As Raymond Williams mentioned about that, the word “art” which had originally simply meant a skill, when the time passed, it became something associated with particular virtue and special type of skill, so to say imaginative of creative skill, and product of that skill as well (Oakley, 2009). Even though, Williams considers art and culture as some sort of commodity, according to Ross, he showed inattention to the parts that related to world of labour (Ross, 2008). Oakley interpreted the issue by this means that the artists are not referred as labours is because of that art is seen as a separate place from the everyday life with the idea of autonomy in the art and the power behind it (Oakley, 2009).  

On the other hand, Banks said that, the artists are supporting these two qualities in different explanations (2007). He says artists want that their work is to be demanded and paid for, because they are in need of meeting their living expenses, while on the other hand they are resisting the reduction of their work to a commodity (Banks, 2007).

Throsby is approaching to this commodity situation as emphasizing the economic value of artistic work as well as the cultural value of artworks that cannot be expressed financially (Hutter & Throsby, 2007). He says the determinants of the economic value of an artwork depend on many factors, besides its evaluated cultural value. As it is explained in the second chapter of this thesis, the value chain aims to do exactly this evaluation and justifications. In this value chain the emergence of the aforementioned artwork is based on economic needs and justifications of the artists. In other words, the existence of the cultural value is best seen while the financing freedom criteria of the artist are provided (Hutter & Throsby, 2007). At this point, production processes which includes the whole phases as well as artistic labour, become part of the financial evaluation.   

In a modern sense calling art as labour has long been a subject to the debates in the world of art and academy, while it is considered as a commodity in view of the fact that the art has some sort of sacred presence. On the other hand, even though the artists are seemed as if they were too individually independent and pay attention to their business, they participate and take role in the social movements. The embrace of the working class identity by art brought with it a formal inclusion in the workers’ movements in the mid-19th century. Artists had become seen as an identity not only in labour movements, in which better pay, legal rights, life securities were seeking for, but also in many social movements. This new identity also challenged the dominant status quo that attributed to artists before (Apostol, 2015).  Realist Manifesto which was established by Gustave Courbet in 1855 just after Communist Manifesto, Avant Garde art, and Dadaist movements could be seen as evidences of these changes in the artworld.

After Courbet’s declaration which is a call for artists to take possession and control of their artworks from museums and collectors and establishment of Salon de Refusees against the artworld caused paradigm shift in the field of economic relations. Because, art was the thing where bourgeoisies made investments for the increase of their capitals(Apostol, 2015). Courbet’s call separates the artists position from the institutions of bourgeoises and its representations (art institutions at those times) and thus set the artist free to chose their political position in the society. Additionally, support of artists to the labour movements put artists in the position besides labour class and since the second half of the 19th century,  the terms artist, art worker and activist were used interchangeably in the context of the Artists unions (Apostol, 2015).

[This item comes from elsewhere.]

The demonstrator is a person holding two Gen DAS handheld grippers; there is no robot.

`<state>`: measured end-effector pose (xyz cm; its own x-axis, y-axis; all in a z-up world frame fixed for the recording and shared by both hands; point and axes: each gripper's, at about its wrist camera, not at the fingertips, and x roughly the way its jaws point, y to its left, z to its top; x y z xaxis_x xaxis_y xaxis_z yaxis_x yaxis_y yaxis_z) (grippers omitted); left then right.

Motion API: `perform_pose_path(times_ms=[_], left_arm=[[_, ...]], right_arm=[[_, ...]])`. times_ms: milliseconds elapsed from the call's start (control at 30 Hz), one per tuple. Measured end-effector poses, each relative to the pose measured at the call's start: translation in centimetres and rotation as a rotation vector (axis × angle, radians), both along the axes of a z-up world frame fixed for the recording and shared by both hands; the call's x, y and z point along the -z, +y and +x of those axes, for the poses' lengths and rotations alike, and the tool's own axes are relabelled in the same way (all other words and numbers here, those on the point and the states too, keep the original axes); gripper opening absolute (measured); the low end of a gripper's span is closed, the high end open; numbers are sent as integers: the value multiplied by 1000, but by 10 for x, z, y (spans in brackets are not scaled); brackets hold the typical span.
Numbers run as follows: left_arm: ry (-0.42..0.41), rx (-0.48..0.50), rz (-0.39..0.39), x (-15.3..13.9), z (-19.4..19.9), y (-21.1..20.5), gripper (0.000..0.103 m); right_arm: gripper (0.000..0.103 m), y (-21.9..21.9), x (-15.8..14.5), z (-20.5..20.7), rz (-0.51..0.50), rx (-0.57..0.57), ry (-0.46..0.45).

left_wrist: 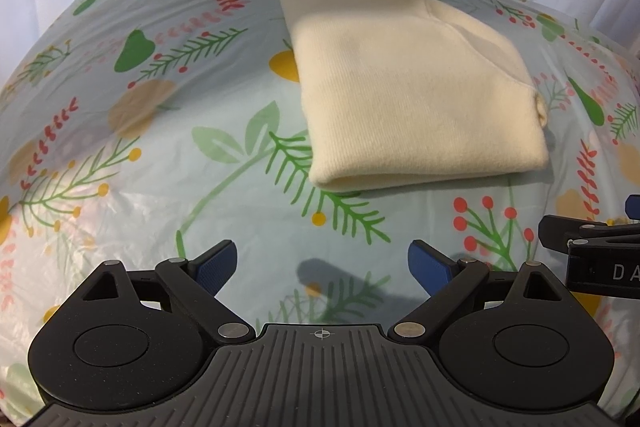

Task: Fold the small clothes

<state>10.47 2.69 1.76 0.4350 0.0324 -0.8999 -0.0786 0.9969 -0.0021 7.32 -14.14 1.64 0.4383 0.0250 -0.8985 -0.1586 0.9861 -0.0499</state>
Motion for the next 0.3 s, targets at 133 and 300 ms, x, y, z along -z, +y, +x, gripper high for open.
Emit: perform_pose_path(times_ms=[133,300], left_arm=[[1,1,-2,0,0,0,96],[5,-2,-1,0,2,1,96]], right_arm=[[99,0,0,0,0,-3,0],[99,1,1,0,-2,0,1]])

On the other hand, if we look at to the scene from macro level, backstage of art fairs, shows, biennales, before the consumption stage, there are many different actors; artists, interns, assistants, handlers, curators who research, plan and manage these stages starting from building concepts to collecting necessary materials. So, in the end, the production is the results of artistic labour and creativity. Today, the fact that the art institutions and the museums are the area of conflict and struggle is an indicator of the ownership of self-labour (Apostol, 2015).